▸ **WHAT IS BEING ASKED**
What is needed here is an exact repetition of the records below, beginning at the line that has "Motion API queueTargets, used" and stopping after the line that has "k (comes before".

▸ **RECORD EXTRACTS**
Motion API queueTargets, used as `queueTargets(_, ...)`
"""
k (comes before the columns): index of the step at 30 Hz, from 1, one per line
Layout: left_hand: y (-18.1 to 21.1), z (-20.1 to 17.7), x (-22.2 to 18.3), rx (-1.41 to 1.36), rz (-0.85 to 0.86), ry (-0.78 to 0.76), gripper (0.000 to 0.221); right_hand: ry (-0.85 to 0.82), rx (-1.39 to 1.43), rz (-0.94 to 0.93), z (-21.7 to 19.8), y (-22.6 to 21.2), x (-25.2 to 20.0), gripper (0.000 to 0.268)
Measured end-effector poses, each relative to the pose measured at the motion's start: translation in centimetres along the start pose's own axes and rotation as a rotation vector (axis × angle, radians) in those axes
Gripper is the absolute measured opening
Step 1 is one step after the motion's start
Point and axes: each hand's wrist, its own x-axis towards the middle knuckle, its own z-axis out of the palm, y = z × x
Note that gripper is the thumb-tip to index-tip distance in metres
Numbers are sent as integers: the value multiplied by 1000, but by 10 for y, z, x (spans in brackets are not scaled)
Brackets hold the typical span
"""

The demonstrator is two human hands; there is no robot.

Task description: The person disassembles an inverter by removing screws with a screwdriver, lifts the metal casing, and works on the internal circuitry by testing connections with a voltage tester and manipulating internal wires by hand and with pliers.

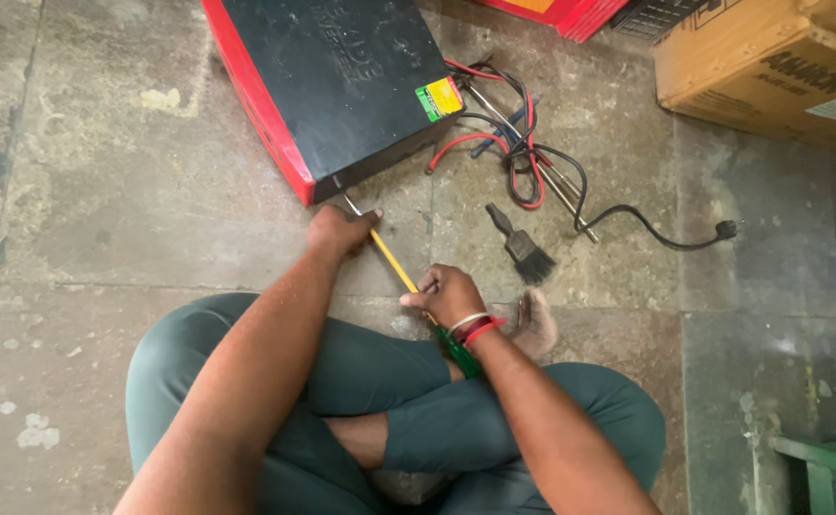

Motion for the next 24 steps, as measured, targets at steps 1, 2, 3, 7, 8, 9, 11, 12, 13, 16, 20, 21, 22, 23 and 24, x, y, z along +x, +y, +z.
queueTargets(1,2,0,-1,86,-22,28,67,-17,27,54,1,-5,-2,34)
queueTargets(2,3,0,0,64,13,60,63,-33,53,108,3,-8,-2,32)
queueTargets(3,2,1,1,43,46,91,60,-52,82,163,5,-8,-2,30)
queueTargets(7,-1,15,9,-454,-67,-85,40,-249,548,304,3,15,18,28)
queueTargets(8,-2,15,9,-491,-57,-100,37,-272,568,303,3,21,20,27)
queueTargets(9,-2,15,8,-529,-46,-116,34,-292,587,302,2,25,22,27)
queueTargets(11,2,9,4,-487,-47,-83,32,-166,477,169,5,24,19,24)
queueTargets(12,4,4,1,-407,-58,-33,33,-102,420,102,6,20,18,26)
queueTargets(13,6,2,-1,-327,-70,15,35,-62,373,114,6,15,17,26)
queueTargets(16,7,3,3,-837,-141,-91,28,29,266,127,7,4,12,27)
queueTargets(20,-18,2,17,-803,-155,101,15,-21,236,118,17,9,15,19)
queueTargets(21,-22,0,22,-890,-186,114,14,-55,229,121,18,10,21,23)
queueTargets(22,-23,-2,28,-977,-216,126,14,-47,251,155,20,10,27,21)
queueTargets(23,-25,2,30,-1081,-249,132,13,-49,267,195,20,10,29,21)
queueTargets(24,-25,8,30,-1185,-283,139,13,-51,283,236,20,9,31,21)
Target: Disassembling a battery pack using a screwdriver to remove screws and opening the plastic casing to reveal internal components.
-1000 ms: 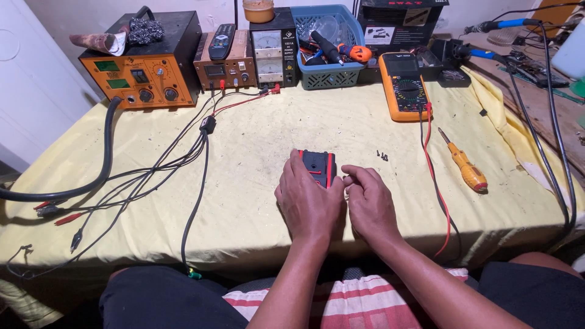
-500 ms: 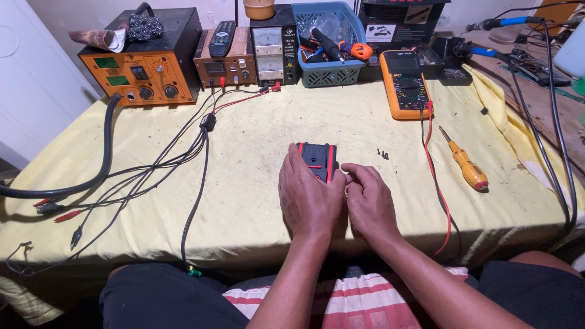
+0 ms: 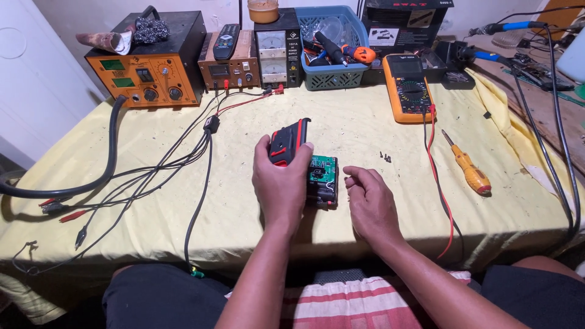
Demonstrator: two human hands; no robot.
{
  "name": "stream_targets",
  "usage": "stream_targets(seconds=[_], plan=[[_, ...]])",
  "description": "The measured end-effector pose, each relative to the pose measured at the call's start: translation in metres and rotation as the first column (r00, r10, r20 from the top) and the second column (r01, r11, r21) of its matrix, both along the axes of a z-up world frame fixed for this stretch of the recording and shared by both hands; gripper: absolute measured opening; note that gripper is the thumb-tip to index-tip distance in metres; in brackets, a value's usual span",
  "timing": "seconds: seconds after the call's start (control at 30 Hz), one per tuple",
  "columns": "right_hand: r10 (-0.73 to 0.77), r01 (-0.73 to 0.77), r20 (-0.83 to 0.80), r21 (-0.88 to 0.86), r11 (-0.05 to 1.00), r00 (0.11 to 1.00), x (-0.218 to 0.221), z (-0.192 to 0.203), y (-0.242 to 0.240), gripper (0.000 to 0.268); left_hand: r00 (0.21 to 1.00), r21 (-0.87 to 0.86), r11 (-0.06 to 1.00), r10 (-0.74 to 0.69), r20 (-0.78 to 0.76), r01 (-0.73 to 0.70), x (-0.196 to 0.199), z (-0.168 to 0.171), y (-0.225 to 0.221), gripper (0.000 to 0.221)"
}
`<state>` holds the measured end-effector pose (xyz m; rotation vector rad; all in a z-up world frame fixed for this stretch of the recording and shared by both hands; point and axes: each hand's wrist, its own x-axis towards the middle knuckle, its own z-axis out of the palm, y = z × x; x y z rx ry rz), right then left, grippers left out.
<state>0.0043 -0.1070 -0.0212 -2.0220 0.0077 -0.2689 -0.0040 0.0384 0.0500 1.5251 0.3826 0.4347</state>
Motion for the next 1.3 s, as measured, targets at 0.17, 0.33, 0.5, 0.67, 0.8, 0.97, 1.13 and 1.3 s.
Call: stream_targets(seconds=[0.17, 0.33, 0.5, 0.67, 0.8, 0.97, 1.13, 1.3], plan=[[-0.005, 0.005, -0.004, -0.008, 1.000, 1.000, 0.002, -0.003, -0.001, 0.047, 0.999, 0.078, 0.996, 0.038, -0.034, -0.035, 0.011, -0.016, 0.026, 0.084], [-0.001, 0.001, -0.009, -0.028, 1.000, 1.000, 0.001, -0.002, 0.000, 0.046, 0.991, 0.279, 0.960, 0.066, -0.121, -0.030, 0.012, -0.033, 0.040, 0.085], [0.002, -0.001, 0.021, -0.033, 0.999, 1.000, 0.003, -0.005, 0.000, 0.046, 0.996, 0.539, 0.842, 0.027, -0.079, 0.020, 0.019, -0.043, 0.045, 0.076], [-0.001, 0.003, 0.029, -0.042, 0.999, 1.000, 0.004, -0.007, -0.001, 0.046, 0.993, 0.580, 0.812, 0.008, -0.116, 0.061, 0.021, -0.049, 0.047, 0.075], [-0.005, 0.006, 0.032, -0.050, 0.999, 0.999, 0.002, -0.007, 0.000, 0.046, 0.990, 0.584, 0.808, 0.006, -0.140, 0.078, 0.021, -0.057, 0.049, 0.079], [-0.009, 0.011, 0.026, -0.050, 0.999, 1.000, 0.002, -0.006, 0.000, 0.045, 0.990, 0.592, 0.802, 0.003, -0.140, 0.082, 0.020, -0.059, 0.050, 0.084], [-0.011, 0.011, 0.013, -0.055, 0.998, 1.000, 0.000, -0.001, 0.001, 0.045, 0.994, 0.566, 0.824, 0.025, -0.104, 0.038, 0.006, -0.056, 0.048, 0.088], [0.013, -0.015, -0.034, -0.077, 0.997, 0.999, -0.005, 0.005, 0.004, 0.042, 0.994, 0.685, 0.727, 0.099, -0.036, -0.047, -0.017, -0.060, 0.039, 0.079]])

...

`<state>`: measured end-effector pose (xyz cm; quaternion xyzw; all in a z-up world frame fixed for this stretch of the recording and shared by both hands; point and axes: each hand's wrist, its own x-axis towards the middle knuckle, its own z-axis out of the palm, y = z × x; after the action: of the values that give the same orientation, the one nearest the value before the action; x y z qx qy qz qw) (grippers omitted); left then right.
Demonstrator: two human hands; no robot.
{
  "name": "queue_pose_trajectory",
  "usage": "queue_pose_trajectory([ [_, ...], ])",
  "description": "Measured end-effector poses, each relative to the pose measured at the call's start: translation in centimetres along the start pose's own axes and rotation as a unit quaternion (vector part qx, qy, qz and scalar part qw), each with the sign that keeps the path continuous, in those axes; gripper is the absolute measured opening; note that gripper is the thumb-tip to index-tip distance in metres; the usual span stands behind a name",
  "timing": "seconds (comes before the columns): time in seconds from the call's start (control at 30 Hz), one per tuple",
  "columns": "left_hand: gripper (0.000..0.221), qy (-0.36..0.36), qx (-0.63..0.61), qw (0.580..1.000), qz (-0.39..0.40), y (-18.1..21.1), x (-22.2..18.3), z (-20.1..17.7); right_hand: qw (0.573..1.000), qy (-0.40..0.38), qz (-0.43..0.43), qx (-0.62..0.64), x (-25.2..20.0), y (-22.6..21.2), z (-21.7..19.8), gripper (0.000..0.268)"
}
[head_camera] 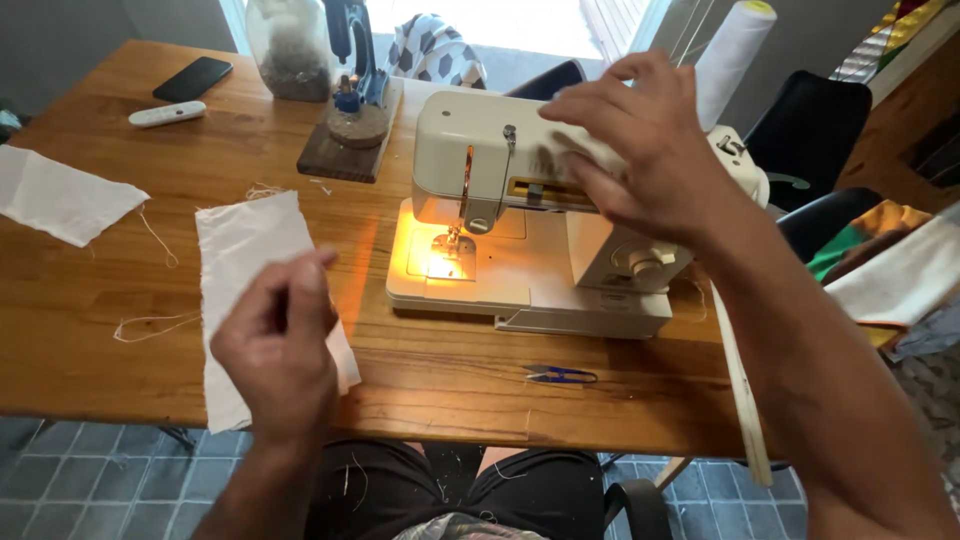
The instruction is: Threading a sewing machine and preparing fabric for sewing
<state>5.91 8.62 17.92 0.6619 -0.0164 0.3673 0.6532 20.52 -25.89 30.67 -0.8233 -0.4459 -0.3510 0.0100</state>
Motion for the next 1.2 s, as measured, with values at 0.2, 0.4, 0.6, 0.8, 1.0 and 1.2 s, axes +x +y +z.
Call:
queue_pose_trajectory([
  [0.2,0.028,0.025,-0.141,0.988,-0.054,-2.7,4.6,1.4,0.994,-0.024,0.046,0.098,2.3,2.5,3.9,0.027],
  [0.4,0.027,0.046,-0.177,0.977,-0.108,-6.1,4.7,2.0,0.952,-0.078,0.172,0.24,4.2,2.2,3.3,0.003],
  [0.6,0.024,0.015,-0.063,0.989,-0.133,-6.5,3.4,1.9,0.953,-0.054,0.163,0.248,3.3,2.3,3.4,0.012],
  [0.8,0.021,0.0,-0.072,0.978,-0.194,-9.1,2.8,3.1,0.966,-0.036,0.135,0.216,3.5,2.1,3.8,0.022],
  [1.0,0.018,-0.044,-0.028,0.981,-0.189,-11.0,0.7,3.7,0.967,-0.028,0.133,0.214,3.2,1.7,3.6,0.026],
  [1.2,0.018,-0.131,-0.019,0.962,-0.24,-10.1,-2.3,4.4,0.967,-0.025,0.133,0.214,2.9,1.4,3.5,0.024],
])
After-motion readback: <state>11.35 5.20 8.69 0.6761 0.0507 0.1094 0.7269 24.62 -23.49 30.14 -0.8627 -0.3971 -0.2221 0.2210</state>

▸ **SOLVED EXERCISE**
Motion API queueTargets, used as `queueTargets(_, ...)`
"""
k (comes before the columns): index of the step at 30 Hz, from 1, one per line

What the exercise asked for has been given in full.